The e-Level system is pretty notorious for high amperage draw even when in it's 'dormant' state. Additionally, if you charge the battery or jump the car, you should always remove the main fuse on your air system. It's just added insurance.

TLDR Version: Page 23 of the operation manual says you're getting a low voltage reading. Sounds like you need a new battery or you have a bad e-Level ECU.


----------



## 18tguy (May 22, 2005)

so a new battery could solve this problem?


----------



## Buck Russell (Feb 24, 2003)

18tguy said:


> so a new battery could solve this problem?


It could.

But I'm not a huge fan of throwing good money after potentially good parts. Best thing to do is check all of your connections, pull out a meter and take some readings.


----------



## 18tguy (May 22, 2005)

i will check the voltage and get back to ya. Thanks


----------



## Buck Russell (Feb 24, 2003)

18tguy said:


> i will check the voltage and get back to ya. Thanks


No problem. :thumbup::thumbup:


----------



## 18tguy (May 22, 2005)

battery is dead again, so i may have to replace it anyways :banghead:


----------



## 18tguy (May 22, 2005)

so i put a brand new battery in my car so the issue now is the front bags take forever it inflate and when i go from different ride heights it takes a while, and when it reaches the ride height the fronts continue to receive air so its constantly re-leveling the front. the individual front adjustment settings on the touchpad do not work either. sorry if this is confusing but frustrated trying to figure this out.


----------



## Buck Russell (Feb 24, 2003)

18tguy said:


> so i put a brand new battery in my car so the issue now is the front bags take forever it inflate and when i go from different ride heights it takes a while, and when it reaches the ride height the fronts continue to receive air so its constantly re-leveling the front. the individual front adjustment settings on the touchpad do not work either. sorry if this is confusing but frustrated trying to figure this out.


Did you recalibrate?


----------



## 18tguy (May 22, 2005)

yes, should i do it again? what could cause the touchpad issues?


----------



## 18tguy (May 22, 2005)

Bump


----------



## 18tguy (May 22, 2005)

Still having the same issues. it seems to only involve the front bags, could this be a valve or sensor?


----------



## Buck Russell (Feb 24, 2003)

What is the controller reflecting? Any error lights?


----------



## 18tguy (May 22, 2005)

Not showing any errors lights. When I try to manually raise each corner there is no response but I can manually lower each corner.


----------



## 18tguy (May 22, 2005)

now i have a single flashing red arrow on the keypad for , Valve #1 DOWN is not responding. whats the next step, do i replace the solenoid valve up front?


----------



## 18tguy (May 22, 2005)

Bump


----------



## Buck Russell (Feb 24, 2003)

18tguy said:


> now i have a single flashing red arrow on the keypad for , Valve #1 DOWN is not responding. whats the next step, do i replace the solenoid valve up front?

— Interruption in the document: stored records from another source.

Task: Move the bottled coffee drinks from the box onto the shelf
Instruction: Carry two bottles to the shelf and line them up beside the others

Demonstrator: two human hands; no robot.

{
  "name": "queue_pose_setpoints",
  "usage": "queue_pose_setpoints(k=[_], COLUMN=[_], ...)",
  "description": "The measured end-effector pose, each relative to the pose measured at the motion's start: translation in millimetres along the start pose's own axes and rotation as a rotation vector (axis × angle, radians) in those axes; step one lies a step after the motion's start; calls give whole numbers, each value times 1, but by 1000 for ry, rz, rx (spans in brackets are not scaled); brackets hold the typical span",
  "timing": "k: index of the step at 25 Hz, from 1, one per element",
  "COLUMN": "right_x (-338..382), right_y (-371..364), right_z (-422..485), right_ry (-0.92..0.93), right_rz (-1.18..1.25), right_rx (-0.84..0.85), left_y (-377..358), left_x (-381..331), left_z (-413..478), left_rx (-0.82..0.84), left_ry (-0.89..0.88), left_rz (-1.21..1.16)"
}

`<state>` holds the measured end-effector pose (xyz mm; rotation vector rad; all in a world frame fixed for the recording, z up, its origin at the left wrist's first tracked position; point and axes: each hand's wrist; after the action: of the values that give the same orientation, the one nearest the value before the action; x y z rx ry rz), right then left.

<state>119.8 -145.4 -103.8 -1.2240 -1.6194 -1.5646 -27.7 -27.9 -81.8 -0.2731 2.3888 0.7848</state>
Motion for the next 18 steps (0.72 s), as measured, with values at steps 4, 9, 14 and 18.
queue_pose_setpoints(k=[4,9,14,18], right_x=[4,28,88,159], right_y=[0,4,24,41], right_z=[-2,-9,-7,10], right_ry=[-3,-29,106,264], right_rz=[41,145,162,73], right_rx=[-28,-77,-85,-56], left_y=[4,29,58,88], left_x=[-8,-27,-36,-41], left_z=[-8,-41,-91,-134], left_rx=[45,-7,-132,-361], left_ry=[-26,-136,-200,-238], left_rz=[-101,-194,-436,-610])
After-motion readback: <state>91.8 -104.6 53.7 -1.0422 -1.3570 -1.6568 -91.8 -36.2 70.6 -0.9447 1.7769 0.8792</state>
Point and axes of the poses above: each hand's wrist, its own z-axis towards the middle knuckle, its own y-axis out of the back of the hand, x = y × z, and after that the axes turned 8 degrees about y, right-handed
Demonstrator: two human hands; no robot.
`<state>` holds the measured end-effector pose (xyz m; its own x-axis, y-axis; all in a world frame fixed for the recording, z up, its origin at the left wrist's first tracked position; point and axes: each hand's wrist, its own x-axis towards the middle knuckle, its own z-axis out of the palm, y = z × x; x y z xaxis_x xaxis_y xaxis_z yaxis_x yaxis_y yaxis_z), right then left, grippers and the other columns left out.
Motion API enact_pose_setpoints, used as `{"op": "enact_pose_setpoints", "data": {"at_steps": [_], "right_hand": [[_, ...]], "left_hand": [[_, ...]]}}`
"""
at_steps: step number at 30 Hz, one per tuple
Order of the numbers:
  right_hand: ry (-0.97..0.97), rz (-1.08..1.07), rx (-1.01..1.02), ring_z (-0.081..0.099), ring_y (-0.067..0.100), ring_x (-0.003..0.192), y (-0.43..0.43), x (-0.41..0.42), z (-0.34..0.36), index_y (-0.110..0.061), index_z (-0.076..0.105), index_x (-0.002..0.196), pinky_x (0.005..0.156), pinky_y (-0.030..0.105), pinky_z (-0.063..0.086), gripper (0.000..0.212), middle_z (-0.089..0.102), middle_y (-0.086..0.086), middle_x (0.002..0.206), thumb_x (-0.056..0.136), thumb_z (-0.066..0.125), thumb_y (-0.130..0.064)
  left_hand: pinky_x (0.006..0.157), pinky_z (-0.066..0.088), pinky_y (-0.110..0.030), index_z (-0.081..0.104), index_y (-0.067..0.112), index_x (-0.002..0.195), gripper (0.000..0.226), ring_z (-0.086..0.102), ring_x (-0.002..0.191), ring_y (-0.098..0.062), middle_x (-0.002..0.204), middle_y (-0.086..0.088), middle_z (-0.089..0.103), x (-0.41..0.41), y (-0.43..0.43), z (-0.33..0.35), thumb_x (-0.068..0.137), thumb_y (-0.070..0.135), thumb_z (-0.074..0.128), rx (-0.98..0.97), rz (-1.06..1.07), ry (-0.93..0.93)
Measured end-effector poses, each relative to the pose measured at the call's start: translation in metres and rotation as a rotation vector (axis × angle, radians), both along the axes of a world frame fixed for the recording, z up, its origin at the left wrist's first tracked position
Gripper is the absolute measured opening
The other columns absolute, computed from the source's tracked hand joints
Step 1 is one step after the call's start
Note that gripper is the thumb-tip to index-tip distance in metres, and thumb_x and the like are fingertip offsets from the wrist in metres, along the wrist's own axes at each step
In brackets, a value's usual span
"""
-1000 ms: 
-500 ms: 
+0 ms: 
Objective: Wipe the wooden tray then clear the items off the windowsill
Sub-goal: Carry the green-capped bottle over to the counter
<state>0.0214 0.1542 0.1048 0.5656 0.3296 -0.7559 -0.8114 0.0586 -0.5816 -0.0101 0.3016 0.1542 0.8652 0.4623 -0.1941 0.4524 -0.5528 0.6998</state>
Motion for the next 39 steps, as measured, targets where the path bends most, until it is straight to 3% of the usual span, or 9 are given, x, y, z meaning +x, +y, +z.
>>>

Recently I had a friend who had a valve issue and it ended up being the sensor clocking. Check all your sensors and make sure nothing is broken and everything is reading within spec. If it's truly the valve, then you'll need to call AccuAir and have them help you out. Usually they'll rebuild the block and clean it up.

It might be wise of you to call them and run it by them: 877.AIR.DOWN or 805-481-6500



18tguy said:


> Bump


There's no need to bump this thread, it's not going anywhere. I'm happy to help you, but most of us don't sit on this forum all day.


----------



## Rcbowman369 (Mar 26, 2008)

Give Accuair a call or email them. I had a very similar situation last winter. Maintainer failed leaving .6 volts in the battery. Low voltage is very hard on the Accuair ECU and will cause damage like what you are experiencing. I got a replacement ECU and all was well after re calibrating.


----------



## Buck Russell (Feb 24, 2003)

Rcbowman369 said:


> Give Accuair a call or email them. I had a very similar situation last winter. Maintainer failed leaving .6 volts in the battery. Low voltage is very hard on the Accuair ECU and will cause damage like what you are experiencing. I got a replacement ECU and all was well after re calibrating.


Ah yes, I totally forgot about your situation. Just let Erin drive the car more


----------